After greeting the head of the governments of Spain, The Netherlands, and Ethiopa, the Obamas greeted German Prime Minister Angela Merkel, who arrived alone, shortly after 7 p.m. Mrs. Obama greeted the prime minister with a kiss on both cheeks. They posed for pictures, and there was apparently some joking between the Obamas and the prime minister at the doorway before Mrs. Merkel went inside. She was followed by India's prime minister Manmohan Singh and his wife, Mrs. Gursharan Kaur, clad in a brilliant orange sari.

Prime Minister Kevin Rudd arrived at around 7:10 p.m. with his wife, Ms. Therese Rein, followed by the Prime Minister of Turkey Recep Tayyip Erdgogan and his wife, Emine Erdogan. At 7:12 p.m., British Prime Minister Gordon Brown and his wife Sarah. Mrs. Obama and Mrs. Brown had a warm conversation while Mr. Brown and Mr. Obama posed for photographs.

From: bounce-734797-2242769@list.whitehouse.gov on behalf of White House Media Affairs Office
Sent: Thu 9/24/2009 7:34 PM
To: Mackenzie Carpenter
Cc:
Subject: Fw: PA Pool #7

Your press pooler's numbered reports are getting a bit mixed up due to the steady stream of foreign dignitaries who are arriving. My apologies.

Darkness is beginning to fall around the Phipps Conservatory, but the rain seems to have held off, at least temporarily. The Korean President Lee Myung Bak and his wife, in cream satin robes, were greeted by the Obamas, who then went inside the Phipps, coming outside again shortly afterwards to greet Argentina's President Cristina Fernandez de Kirchner, followed by the head of Indonesia's government and immediately after that, French President Nicolas Sarkozy and his wife, Carla, who was dressed in simple dark blue (or black ?)sheath. The couples engaged in conversation, with Mr. Obama walking over to Mrs. Sarkozy, asking if she was well. Mrs. Sarkozy laughed and motioned to Mrs. Obama and said, "we're having a good time tomorrow," in apparent reference to Mrs. Obama's tour of Pittsburgh's Creative and Performing Arts High School tomorrow morning with the spouses of the summit's leaders. Mrs. Sarkozy then gave Mr. Obama two air kisses on each cheek before she ented inside the Phipps. Mexico's president Felix Calderon Hinojosa arrived shortly after that.

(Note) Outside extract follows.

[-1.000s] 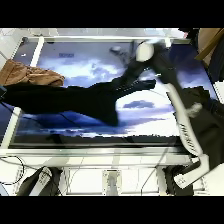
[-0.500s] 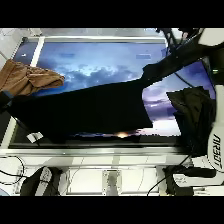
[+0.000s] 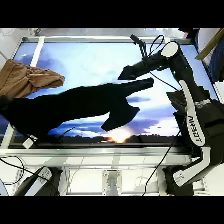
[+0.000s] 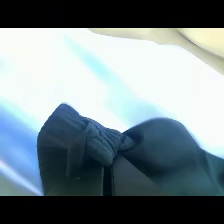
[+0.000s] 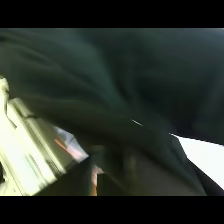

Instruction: Fold the clothes and pants, and hang the long-sleeved shirts on hangers.

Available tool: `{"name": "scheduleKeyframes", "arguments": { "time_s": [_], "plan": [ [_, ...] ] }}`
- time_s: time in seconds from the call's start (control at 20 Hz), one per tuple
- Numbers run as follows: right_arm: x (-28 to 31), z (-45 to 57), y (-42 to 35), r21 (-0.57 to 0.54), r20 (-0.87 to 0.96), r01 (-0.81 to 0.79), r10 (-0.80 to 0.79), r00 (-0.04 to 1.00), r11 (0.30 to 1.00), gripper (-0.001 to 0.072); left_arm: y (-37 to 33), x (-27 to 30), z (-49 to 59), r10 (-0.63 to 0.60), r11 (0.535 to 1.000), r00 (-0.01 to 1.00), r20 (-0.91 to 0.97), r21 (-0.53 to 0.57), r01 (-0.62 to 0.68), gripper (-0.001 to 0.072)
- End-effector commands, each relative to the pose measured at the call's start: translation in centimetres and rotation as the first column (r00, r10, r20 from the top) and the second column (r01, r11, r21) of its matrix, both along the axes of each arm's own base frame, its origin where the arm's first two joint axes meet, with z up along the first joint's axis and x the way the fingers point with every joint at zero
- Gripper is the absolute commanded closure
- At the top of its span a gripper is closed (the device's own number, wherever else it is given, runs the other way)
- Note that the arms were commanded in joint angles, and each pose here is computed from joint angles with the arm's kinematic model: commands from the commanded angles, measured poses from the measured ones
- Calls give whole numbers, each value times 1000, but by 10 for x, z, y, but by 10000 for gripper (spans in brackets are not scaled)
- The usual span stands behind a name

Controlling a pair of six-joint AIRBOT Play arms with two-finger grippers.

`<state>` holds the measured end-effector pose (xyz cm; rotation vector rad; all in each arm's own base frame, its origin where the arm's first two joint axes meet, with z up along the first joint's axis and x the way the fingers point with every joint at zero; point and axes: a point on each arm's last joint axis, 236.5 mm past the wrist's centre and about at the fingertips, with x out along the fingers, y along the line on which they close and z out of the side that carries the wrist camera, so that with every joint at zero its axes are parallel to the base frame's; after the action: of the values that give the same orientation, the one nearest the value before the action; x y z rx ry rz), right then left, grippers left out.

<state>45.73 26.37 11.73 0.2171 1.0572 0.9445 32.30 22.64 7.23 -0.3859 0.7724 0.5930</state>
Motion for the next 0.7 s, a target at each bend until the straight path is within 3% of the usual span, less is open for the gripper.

Mr. and Mrs. Obama greeted China's President Hu Jintao, who arrived shortly after 7:35. Mr. Obama could be heard saying, "Thank you so much, it's good to see you." Mr. Jintao gave a hearty wave to the press corps before going inside. China's president was immediately followed by Pennsylvania governor Ed Rendell (who I suspect may have been late -- Mr. Rendell could be heard mentioning that he'd been at a memorial service).

Russian President Dmitri Medvedev and his wife Svetlana, arrived at around 7:40 p.m. Not much conversation once they arrived with the Obamas at the Phipps entry, but there was some laughing and joking between Mrs. Obama and Mr. Medvedev before the Medvedevs went inside. They were followed a few minutes later by Brazil's president Luiz Inacio Lula da Silva and his wife Marisa Leticia.

Mr. Obama's aide, Reggie Love, at one point walked outside the building and was joking with reporters. Something dropped on a secret service agent's head form the balcony above, where there are photographers. The agent said something into his sleeve, but the incident appears to have been shrugged off.

At 7:52, Japan's Prime Minister, Yukio Hatoyama and his wife arrived, Mr. Obama thanked the press corps, and the two couples went inside for the evening's reception. Your pool has nonetheless been asked to wait until the spouses of the world leaders depart from the Phipps for dinner at Teresa Heinz's farm Rosemont, in Fox Chapel.

Please note: an earlier press pool report mistakenly identified Angela Merkel as Germany's prime minister. She is Germany's CHANCELLOR.

Message-----
From: bounce-735229-2242769@list.whitehouse.gov on behalf of White House Media Affairs Office
Sent: Fri 9/25/2009 1:10 PM
To: Mackenzie Carpenter
Cc:
Subject: FW: PA pool report CAPA

Shortly after 10 am., the wives of the G20 summit's 20 leaders arrived at Pittsburgh's Creative and Performing Arts High School, a colorful, modern, multi-story building along the city's Allegheny River just a few steps from the David L. Lawrence Convention Center. Other spouses from various international organizations were included too, including those from United Nations, ASEAN, World Bank, etc.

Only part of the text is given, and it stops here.